On the beach, we enjoyed watching the antics of the nesting Piping Plovers and Least Terns, the latter doing some impressive aerial acrobatics. Many of these birds were also participating in fish offerings.
After Head of the Meadow, we made our way to the beach at the end of Marconi Beach Road in the vicinity of the Marconi Station. Our highlights here included Common Loon, Northern Gannet, an alcid far offshore that avoided specific identification, Least Tern and Eastern Towhee.
After hitting the Marconi area we again moved north stopping at the MacMillan Wharf, which juts into Provincetown Harbor. This is one of my favorite winter birding locations that I had never visited in the summer.
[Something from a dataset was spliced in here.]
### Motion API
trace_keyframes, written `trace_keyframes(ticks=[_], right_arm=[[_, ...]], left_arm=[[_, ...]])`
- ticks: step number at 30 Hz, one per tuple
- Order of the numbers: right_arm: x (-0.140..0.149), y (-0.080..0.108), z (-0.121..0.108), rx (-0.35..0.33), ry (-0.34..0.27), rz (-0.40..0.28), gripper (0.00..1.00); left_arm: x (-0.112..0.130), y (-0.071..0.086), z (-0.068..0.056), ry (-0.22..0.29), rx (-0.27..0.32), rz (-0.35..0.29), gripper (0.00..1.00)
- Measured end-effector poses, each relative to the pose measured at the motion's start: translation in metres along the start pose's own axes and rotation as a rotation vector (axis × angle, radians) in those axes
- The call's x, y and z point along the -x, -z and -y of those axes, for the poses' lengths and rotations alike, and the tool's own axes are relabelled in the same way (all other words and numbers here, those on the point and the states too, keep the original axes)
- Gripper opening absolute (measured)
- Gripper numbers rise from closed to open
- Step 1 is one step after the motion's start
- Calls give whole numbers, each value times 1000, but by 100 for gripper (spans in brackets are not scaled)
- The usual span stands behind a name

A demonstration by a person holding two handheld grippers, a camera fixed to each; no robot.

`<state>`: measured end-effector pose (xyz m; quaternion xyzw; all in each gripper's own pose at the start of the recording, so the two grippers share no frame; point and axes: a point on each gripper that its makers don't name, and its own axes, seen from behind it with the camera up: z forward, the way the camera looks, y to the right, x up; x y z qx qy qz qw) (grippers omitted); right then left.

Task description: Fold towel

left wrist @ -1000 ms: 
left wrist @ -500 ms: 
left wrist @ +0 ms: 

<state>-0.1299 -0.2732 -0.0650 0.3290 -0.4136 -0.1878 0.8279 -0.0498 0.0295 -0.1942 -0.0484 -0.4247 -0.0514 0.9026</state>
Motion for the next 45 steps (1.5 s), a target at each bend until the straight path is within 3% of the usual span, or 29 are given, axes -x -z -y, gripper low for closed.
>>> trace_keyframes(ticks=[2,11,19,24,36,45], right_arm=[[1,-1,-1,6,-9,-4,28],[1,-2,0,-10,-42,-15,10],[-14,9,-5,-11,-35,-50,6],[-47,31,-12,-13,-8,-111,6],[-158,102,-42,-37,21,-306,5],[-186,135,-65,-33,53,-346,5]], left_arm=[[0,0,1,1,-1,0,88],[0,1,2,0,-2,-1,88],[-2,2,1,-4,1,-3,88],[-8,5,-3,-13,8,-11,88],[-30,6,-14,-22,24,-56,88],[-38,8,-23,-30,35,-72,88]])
We netted our major target, Common Eider, with ease, and also enjoyed the antics of a few Brant and Bonaparte’s Gulls, that were foraging at the edge of the harbor.
Our last stop of the day was Prince Valley Road in Truro where we hoped to catch up with a calling Eastern Whip-poor-will or two.
Our two-hour dusk vigil at this location failed to provide a Whip, although we noted species such as Hairy Woodpecker, Red-breasted Nuthatch, Hermit Thrush, Ovenbird, Pine Warbler and Eastern Towhee, all singing or calling before dark.
The next morning (Friday, June 7th), we headed home following a brief stop at the house to check up on the renovation. It had been another incredibly successful trip to the Cape and the first time I had visited this awesome area at the end of the spring.